Already on GitHub? Sign in to your account

[1.13-rc2] cannot use existing volumes if plugin is upgraded; volume is bound to a plugin ID #28913

Closed
srust opened this Issue Nov 29, 2016 · 10 comments

Comments

Projects
None yet
5 participants
@srust
Contributor

srust commented Nov 29, 2016

A volume that is created in a volume plugin, causes docker to cache the plugin ID that it was created / referenced with. If that plugin ID changes (volume plugin is removed, re-added. Or volume plugin is upgraded), then all of the volumes associated with the previous version of the plugin can no longer be used.

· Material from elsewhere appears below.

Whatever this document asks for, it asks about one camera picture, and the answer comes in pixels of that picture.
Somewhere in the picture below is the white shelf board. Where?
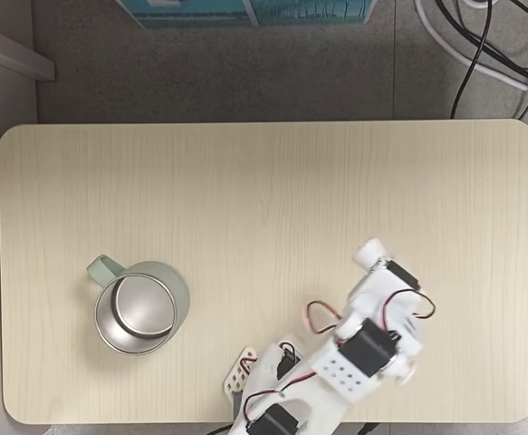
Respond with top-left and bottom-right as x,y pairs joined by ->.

Steps to reproduce the issue:

  1. docker volume create --driver my/plugin myvol
  2. docker run -v myvol:/data alpine
  3. upgrade plugin via plugin rm / plugin create or plugin install of new/different version
  4. docker run -v myvol:/data alpine -- WILL NOT WORK
  5. systemctl restart docker
  6. Now, after a restart, cache is cleared and docker run -v myvol:/data alpine works again with new plugin.

Describe the results you received:

From docker run step 2:

Nov 29 00:21:46 srust7.localnet dockerd[16909]: time="2016-11-29T00:21:46Z" level=info msg="2016-11-29T00:21:46.987 DEBUG    myvol - \"POST /VolumeDriver.Path 1.1\" 200 28 [583.58ms]" plugin=54755b020a828b6ae0f09ae28a59334aca1d50b067340a3637f01dbec8163612

From docker run step 4:

Nov 29 00:24:16 srust7.localnet dockerd[16909]: time="2016-11-29T00:24:16.148683177Z" level=warning msg="Unable to connect to plugin: /run/docker/54755b020a828b6ae0f09ae28a59334aca1d50b067340a3637f01dbec8163612/my/plugin.sock/VolumeDriver.Path: Post http://%2Frun%2Fdocker%2F54755b020a828b6ae0f09ae28a59334aca1d50b067340a3637f01dbec8163612%2Fmy%2Fplugin.sock/VolumeDriver.Path: dial unix /run/docker/54755b020a828b6ae0f09ae28a59334aca1d50b067340a3637f01dbec8163612/my/plugin.sock: connect: connection refused, retrying in 1s"

From docker run step 6, new plugin ID:

Nov 29 00:27:08 srust7.localnet dockerd[18281]: time="2016-11-29T00:27:08Z" level=info msg="2016-11-29T00:27:08.256 DEBUG    myvol - \"POST /VolumeDriver.Get 1.1\" 200 67 [1066.28ms]" plugin=6911578a118dfc21ba42c46eb69b7a4789a7be85664e4476c4489d98ab445613

Describe the results you expected:

The existing volumes created / referenced with previous versions of the plugin should have worked without an issue. The plugin ID should be re-validated without requiring a docker restart. Docker restart should never be required to clear caches, or otherwise recover from normal system operation. The next time the docker run referencing the existing volume was executed, it should have just worked.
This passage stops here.